Il 20 aprile 2011 è stato sottoscritto il contratto di appalto per la realizzazione del deposito denominato D2 presso l’impianto Eurex di Saluggia, che dovrà accogliere esclusivamente i rifiuti solidi a media e bassa attività prodotti dal solo sito Eurex di Saluggia in attesa di essere trasferiti al futuro Deposito Nazionale.

La realizzazione del Deposito D2 si rende necessaria sia allo scopo di poter disporre dei necessari volumi per i rifiuti generati dallo smantellamento dell’impianto Eurex sia per accogliere in un’infrastruttura adeguata per consentire lo stoccaggio con gli standard di sicurezza previsti i rifiuti attualmente stoccati e quelli provenienti dallo smantellamento del sito, in attesa del trasferimento definitivo al Deposito Nazionale.

Si precisa altresì che nel febbraio 2011 sono iniziate, dal deposito “Avogadro” di Saluggia (dove è immagazzinato il combustibile del Garigliano e parte di quello di Trino), le operazioni di trasferimento verso la Francia dei 164 elementi di combustibile irraggiato, pari a circa 30 tonnellate, per il loro riprocessamento.

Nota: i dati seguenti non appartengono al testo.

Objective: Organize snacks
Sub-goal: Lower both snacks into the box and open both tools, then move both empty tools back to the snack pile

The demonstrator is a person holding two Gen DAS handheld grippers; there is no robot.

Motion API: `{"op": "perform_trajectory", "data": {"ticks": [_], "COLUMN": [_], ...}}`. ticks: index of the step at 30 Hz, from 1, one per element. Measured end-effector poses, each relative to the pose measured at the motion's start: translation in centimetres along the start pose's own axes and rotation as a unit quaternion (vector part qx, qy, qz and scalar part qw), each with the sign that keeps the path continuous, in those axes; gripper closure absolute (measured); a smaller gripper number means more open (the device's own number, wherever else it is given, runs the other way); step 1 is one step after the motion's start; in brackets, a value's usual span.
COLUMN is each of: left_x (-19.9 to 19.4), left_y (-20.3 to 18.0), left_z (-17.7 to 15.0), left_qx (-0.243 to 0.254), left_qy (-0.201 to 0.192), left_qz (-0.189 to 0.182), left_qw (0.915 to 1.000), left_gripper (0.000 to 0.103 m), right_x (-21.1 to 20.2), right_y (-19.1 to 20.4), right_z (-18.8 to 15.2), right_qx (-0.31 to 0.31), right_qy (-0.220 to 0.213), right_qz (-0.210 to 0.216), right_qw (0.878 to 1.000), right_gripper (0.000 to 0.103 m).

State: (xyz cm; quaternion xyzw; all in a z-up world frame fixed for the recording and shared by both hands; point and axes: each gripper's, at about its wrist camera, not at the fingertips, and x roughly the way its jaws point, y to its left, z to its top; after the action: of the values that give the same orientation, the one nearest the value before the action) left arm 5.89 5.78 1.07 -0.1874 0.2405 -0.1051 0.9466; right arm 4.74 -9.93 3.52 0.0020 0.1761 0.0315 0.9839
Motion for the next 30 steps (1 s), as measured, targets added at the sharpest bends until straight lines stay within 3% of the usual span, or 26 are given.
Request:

Ad oggi è stato trasferito per il riprocessamento il 98% di tutto il combustibile utilizzato nelle quattro centrali italiane ed entro il 2012 sarà trasferito il rimanente 2%.

Dopo il trattamento, che ha luogo nello stabilimento di La Hague, i residui di alta attività, vetrificati e compattati, rientreranno in Italia entro il 2025 per essere trasferiti direttamente al futuro Deposito Nazionale.

Il trattamento del combustibile irraggiato permette di separare le materie valorizzabili, per le quali Areva si è impegnata a individuare un futuro impiego, dai rifiuti finali (meno del 5%), che saranno condizionati e restituiti in una forma che ne riduce il volume e ne garantisce la sicurezza nel lungo termine.